[Opening Given records section]

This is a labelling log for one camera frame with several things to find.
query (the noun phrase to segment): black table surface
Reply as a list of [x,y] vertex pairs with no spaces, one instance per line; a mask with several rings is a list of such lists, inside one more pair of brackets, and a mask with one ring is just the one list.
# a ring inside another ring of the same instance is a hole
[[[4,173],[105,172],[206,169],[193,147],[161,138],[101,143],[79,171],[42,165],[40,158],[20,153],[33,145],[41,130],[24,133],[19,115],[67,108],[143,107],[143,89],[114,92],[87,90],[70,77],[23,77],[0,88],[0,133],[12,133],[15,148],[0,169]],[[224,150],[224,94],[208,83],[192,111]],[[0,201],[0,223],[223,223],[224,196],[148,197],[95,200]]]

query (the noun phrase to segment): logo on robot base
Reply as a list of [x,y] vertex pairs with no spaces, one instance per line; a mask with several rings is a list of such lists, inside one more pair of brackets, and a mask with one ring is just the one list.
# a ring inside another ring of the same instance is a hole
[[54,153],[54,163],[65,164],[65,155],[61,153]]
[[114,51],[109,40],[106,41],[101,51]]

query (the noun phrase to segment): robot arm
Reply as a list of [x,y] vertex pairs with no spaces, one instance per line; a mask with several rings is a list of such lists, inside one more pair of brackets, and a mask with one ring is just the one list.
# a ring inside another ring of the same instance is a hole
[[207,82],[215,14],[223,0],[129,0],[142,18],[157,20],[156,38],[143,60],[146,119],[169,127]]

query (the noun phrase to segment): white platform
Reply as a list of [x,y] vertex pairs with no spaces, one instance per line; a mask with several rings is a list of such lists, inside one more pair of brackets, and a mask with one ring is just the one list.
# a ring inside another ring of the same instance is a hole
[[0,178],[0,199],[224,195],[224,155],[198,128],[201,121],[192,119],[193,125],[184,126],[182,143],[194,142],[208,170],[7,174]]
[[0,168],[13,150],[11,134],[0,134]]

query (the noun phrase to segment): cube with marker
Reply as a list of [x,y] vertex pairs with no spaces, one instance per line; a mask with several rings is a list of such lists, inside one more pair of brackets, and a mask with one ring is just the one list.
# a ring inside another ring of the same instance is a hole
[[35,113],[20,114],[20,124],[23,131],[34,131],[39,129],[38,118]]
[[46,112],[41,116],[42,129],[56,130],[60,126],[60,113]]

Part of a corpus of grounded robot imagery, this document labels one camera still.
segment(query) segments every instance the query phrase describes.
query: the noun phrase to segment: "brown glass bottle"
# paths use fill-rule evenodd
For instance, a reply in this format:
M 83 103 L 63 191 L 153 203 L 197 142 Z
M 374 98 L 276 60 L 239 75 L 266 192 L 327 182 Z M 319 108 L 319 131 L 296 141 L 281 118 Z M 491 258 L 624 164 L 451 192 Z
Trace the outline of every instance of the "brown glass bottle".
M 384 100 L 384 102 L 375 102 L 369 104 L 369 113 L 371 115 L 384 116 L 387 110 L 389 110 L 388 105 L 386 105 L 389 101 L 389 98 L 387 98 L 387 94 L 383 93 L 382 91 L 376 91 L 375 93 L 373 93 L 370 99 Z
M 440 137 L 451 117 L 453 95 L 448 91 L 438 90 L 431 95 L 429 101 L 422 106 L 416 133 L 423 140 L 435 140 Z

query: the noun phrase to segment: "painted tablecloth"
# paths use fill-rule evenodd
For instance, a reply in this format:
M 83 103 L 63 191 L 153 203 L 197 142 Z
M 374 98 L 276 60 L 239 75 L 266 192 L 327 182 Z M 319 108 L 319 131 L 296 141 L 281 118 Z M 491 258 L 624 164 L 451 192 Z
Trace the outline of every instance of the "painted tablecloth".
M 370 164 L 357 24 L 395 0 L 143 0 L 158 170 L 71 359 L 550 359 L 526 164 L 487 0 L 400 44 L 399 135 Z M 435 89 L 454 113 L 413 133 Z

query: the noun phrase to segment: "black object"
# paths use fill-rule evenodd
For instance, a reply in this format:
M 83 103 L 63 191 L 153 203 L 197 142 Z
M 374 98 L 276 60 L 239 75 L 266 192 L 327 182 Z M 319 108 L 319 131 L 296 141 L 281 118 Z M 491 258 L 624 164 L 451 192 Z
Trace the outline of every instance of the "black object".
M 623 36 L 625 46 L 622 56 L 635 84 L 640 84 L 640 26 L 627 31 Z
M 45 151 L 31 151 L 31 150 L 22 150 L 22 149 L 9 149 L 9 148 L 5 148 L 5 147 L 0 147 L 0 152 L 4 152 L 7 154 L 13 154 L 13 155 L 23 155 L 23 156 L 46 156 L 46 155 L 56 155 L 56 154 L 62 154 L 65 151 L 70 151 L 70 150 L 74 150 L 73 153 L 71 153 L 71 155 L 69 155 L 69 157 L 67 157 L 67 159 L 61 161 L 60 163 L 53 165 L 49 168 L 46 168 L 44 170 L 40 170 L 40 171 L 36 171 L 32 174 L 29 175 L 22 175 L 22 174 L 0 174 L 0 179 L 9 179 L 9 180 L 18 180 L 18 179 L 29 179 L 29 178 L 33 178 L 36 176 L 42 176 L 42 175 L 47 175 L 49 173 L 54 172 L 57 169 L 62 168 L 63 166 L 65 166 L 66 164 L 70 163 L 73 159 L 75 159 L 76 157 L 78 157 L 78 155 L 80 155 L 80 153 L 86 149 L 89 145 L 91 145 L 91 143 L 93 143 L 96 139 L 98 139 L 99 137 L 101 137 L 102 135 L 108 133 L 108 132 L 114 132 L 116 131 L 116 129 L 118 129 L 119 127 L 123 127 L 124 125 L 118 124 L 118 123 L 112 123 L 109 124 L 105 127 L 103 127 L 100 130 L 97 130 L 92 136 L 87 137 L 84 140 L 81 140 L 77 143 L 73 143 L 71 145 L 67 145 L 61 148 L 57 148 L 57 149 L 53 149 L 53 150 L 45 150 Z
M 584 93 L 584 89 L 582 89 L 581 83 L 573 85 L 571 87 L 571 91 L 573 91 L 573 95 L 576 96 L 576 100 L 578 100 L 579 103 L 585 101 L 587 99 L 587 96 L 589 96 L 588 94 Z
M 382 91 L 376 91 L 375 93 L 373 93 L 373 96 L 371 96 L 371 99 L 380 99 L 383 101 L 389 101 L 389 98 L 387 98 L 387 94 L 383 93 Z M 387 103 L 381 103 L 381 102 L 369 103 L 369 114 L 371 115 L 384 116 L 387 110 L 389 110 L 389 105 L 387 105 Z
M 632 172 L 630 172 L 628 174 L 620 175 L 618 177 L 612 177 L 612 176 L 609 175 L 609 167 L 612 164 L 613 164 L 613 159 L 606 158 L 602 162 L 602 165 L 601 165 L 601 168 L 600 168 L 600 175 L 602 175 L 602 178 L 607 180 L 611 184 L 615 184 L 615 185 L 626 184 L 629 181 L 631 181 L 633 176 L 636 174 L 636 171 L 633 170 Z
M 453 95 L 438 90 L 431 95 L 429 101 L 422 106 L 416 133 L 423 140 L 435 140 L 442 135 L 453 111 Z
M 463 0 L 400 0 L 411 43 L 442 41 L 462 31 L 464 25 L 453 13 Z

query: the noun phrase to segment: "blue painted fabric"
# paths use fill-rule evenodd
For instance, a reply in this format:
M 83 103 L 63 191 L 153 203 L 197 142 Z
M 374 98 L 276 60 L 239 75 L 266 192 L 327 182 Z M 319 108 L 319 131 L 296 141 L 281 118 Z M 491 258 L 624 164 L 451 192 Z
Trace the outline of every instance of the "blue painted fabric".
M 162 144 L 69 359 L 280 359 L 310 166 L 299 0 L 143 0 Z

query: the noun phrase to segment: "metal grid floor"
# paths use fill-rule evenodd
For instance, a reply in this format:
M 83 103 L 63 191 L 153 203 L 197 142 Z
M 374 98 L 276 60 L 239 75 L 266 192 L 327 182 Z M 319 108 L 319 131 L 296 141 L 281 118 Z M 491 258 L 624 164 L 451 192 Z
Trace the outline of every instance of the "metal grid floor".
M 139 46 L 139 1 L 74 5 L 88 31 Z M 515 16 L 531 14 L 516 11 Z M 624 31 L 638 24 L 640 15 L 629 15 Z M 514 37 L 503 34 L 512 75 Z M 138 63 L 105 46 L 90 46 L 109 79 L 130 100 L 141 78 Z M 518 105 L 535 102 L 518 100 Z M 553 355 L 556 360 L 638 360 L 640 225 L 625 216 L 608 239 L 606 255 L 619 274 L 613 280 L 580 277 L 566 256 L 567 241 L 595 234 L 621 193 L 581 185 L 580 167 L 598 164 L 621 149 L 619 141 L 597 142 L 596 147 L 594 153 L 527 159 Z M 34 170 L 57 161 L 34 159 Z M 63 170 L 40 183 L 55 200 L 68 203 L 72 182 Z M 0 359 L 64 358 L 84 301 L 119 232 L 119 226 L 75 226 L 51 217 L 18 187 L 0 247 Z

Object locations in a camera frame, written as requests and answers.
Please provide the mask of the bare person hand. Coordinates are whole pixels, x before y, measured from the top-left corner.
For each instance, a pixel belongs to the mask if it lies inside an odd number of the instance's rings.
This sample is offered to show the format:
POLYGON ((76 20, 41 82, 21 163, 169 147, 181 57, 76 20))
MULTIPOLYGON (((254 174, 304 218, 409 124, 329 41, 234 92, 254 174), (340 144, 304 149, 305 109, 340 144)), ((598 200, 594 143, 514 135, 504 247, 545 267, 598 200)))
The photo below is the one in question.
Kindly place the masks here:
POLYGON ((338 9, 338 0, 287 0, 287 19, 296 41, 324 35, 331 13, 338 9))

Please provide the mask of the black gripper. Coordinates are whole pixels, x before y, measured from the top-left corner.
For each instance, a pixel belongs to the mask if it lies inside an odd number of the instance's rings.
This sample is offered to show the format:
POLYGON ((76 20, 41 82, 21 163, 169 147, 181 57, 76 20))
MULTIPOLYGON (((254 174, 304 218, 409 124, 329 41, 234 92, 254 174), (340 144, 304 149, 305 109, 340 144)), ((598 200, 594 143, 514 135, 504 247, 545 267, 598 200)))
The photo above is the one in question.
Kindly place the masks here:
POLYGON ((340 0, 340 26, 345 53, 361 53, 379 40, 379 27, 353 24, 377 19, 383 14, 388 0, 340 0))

[Closing Given records section]

**The task:** Please print, unchanged, the lines from the one holding "The photo above is the one in question." through the last line of the listing above, including both and omitting the rest.

**Result of this exercise:**
The photo above is the one in question.
Kindly place the masks here:
POLYGON ((340 0, 340 26, 345 53, 361 53, 379 40, 379 27, 353 24, 377 19, 383 14, 388 0, 340 0))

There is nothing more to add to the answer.